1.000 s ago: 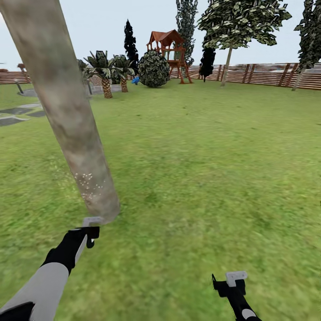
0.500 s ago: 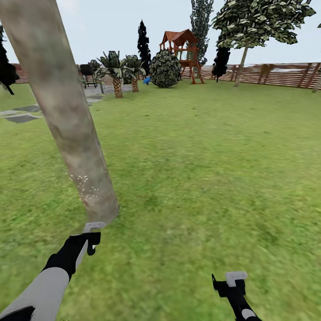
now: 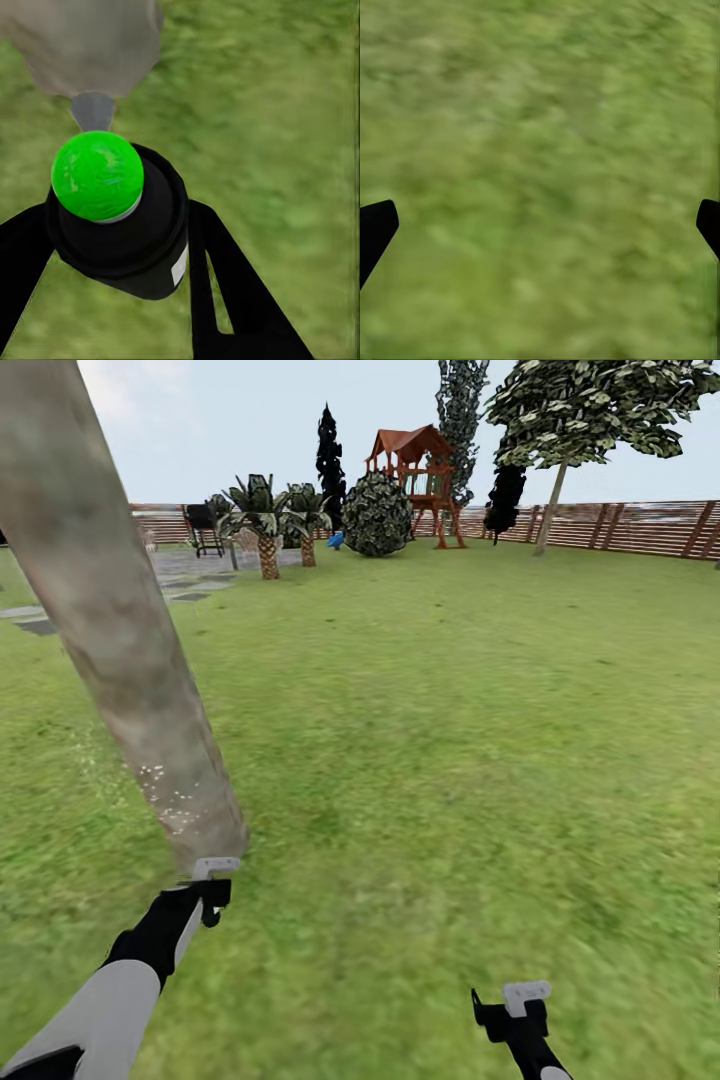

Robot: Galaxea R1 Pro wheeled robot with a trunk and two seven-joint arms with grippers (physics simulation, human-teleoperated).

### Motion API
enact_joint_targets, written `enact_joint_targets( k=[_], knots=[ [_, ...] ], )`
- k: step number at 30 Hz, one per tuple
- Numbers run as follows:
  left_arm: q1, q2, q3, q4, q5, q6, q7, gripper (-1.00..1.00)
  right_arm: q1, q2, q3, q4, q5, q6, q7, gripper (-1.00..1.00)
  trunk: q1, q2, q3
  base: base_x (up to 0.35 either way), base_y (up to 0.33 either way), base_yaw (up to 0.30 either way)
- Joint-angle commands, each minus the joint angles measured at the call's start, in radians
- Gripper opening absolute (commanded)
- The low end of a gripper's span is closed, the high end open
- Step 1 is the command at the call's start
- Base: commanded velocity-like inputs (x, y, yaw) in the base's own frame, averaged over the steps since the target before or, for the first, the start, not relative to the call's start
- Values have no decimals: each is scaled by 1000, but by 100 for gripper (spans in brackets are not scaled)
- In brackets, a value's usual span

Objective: In the garden, pick up the pesticide atomizer on the floor and spray pesticide onto both trees until each tree trunk is fully covered.

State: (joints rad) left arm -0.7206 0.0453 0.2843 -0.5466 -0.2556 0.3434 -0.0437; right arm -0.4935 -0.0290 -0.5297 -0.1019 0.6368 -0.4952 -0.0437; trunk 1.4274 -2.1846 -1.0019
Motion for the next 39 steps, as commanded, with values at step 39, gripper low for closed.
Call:
enact_joint_targets(
  k=[39],
  knots=[
    [9,1,84,3,-13,-29,0,-100,-2,14,-4,-84,11,-3,-4,100,0,0,-4,47,-161,157]
  ],
)
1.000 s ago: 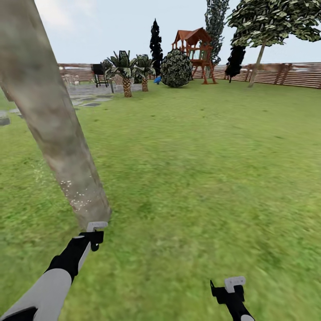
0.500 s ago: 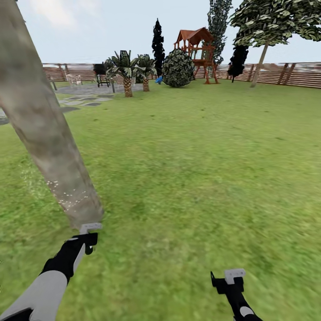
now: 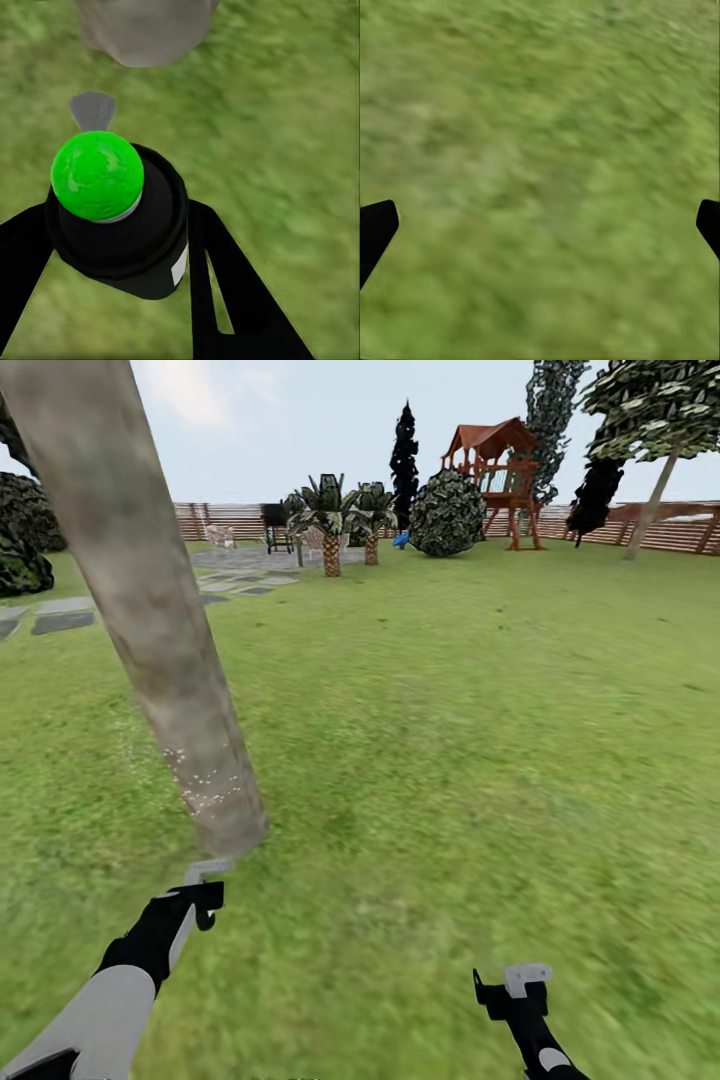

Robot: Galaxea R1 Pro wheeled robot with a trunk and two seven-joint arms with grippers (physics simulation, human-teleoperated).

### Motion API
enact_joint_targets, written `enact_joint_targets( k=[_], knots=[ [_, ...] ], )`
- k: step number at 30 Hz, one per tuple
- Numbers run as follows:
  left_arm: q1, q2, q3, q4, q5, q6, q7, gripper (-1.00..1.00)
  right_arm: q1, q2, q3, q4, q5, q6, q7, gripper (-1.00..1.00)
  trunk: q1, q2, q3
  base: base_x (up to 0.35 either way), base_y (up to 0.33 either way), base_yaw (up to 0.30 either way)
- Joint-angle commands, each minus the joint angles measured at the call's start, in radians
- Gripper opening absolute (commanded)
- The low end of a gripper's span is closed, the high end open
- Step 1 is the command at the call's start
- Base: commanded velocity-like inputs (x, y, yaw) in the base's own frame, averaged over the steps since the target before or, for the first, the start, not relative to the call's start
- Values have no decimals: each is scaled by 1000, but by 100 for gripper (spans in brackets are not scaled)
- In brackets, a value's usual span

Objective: In the garden, pick up the pesticide atomizer on the floor and spray pesticide onto both trees until each tree trunk is fully covered.

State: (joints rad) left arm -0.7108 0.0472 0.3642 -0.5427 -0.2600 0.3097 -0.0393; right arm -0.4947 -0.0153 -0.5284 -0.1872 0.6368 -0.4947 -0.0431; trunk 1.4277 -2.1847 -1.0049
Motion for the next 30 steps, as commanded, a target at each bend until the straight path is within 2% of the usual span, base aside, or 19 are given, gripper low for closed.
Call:
enact_joint_targets(
  k=[1,2,6,8,11,15,18,21,25,30],
  knots=[
    [-3,-2,4,-4,-8,4,-5,-100,-1,0,-5,2,11,-4,-4,100,0,0,-1,0,0,277],
    [-3,-2,0,-6,-8,4,-5,-100,-1,0,-5,2,11,-4,-4,100,0,0,-1,0,0,277],
    [-12,-2,-73,-13,-7,9,-20,-100,-1,0,-5,2,11,-4,-6,100,0,0,-1,0,0,277],
    [-27,-7,-87,-20,-5,13,-37,-100,-1,0,-5,2,11,-4,-6,100,0,0,-1,0,0,277],
    [-105,-20,-94,-30,-4,98,-63,-100,-1,0,-5,3,11,-4,-6,100,0,0,-1,0,0,253],
    [-177,-30,-104,-30,-6,128,-67,-100,-1,0,-5,3,11,-4,-6,100,0,0,-1,0,0,83],
    [-204,-24,-170,-31,-4,189,-88,-100,0,0,-5,2,11,-4,-5,100,0,0,-1,0,0,7],
    [-202,-12,-181,-39,-4,196,-156,-100,-1,0,-5,2,11,-4,-5,100,0,0,-1,0,0,1],
    [-195,-11,-178,-150,-2,205,-167,-100,-1,0,-6,2,11,-4,-4,100,0,0,-1,0,-3,0],
    [-195,-11,-177,-180,-3,209,-165,-100,-1,0,-5,2,11,-4,-4,100,0,0,-1,55,-198,0]
  ],
)
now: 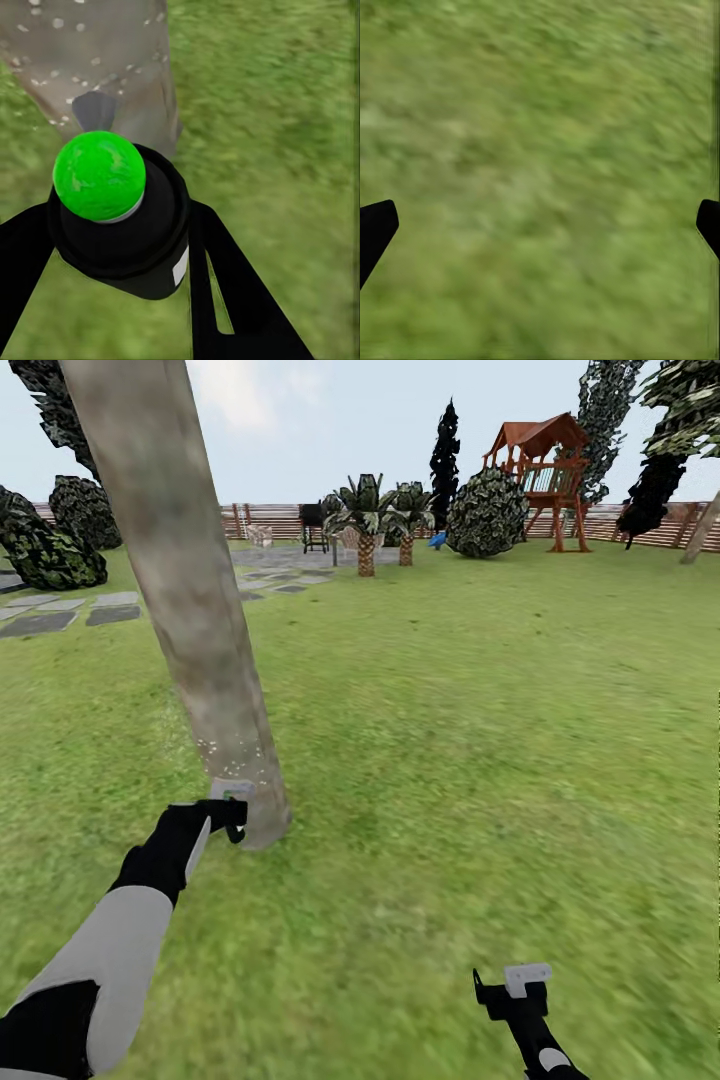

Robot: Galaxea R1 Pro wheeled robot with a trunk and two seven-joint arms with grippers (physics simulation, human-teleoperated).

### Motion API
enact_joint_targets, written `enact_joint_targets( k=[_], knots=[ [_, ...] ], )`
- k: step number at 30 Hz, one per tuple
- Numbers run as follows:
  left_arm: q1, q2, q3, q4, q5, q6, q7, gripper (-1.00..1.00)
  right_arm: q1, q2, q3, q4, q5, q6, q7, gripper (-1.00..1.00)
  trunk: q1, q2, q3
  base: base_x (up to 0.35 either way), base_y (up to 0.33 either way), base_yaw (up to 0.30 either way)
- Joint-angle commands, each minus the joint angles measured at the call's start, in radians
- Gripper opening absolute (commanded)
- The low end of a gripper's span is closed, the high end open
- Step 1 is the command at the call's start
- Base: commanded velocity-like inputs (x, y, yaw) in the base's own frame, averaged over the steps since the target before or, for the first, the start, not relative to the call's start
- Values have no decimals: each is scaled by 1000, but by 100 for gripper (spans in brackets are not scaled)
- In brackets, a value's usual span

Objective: In the garden, pick up the pesticide atomizer on the floor and spray pesticide onto both trees until each tree trunk is fully covered.

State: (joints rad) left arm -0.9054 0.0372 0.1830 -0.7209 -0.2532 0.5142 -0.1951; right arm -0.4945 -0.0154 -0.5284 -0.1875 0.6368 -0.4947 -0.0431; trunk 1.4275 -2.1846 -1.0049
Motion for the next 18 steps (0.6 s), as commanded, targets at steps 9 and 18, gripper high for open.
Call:
enact_joint_targets(
  k=[9,18],
  knots=[
    [-1,-1,4,-2,-17,2,2,-100,-1,0,-5,2,11,-4,-4,100,0,0,-1,8,-270,152],
    [-10,69,8,-2,-13,4,2,-100,-1,0,-5,3,12,-4,-4,100,0,0,-1,0,-273,267]
  ],
)
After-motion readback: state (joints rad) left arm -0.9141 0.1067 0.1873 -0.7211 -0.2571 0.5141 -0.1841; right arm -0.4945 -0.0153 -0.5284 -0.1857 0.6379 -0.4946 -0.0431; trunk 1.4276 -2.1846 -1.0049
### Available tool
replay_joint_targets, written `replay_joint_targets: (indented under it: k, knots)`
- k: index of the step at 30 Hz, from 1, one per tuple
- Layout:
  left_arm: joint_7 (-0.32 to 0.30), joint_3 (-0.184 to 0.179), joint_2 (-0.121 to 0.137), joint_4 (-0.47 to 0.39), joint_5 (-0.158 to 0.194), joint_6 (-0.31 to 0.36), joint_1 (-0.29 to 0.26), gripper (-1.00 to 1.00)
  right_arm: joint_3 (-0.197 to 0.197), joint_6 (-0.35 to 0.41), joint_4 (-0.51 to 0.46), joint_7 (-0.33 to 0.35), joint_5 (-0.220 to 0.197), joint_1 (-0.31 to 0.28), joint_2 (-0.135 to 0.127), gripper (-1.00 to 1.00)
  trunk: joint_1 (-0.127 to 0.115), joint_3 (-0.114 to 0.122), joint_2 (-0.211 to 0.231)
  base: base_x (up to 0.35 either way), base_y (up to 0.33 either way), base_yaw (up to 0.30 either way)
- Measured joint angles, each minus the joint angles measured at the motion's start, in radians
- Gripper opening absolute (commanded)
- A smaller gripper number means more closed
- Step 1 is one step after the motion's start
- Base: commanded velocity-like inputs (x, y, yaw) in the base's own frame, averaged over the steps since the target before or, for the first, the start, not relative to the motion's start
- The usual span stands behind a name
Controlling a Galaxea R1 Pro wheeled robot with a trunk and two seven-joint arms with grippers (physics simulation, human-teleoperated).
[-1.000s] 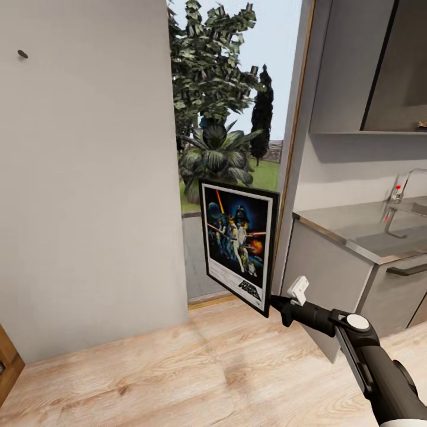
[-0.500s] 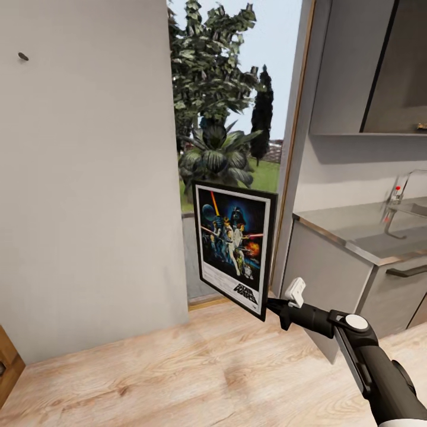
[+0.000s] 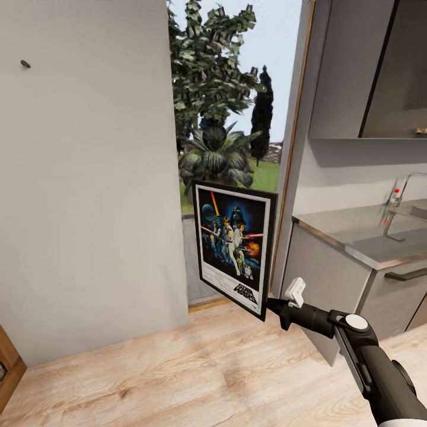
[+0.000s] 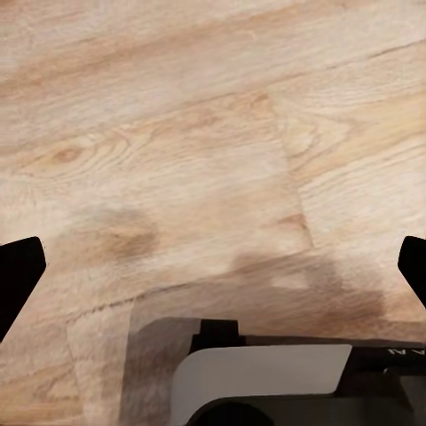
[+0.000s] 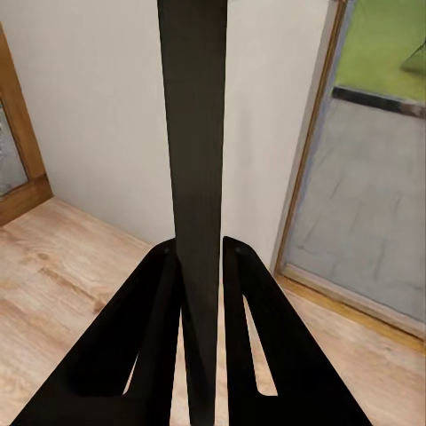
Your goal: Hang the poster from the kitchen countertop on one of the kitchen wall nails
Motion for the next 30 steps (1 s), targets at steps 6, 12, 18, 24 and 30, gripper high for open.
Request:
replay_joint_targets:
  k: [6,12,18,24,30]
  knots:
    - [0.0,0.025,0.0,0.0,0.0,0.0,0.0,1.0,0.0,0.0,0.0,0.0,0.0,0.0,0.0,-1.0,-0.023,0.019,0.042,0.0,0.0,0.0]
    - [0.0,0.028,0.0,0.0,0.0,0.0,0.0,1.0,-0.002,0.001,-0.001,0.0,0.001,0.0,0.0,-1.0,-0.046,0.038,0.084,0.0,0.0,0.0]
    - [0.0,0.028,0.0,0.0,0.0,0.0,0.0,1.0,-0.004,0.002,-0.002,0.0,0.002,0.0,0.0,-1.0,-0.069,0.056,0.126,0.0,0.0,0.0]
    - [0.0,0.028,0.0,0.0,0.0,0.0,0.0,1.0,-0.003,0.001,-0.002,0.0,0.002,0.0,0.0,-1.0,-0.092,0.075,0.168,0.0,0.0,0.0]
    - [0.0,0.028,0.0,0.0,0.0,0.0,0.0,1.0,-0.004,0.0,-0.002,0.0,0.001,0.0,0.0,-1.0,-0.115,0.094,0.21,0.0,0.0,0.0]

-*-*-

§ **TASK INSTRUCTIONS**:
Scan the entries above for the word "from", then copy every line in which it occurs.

§ **SOLUTION BELOW**:
- k: index of the step at 30 Hz, from 1, one per tuple
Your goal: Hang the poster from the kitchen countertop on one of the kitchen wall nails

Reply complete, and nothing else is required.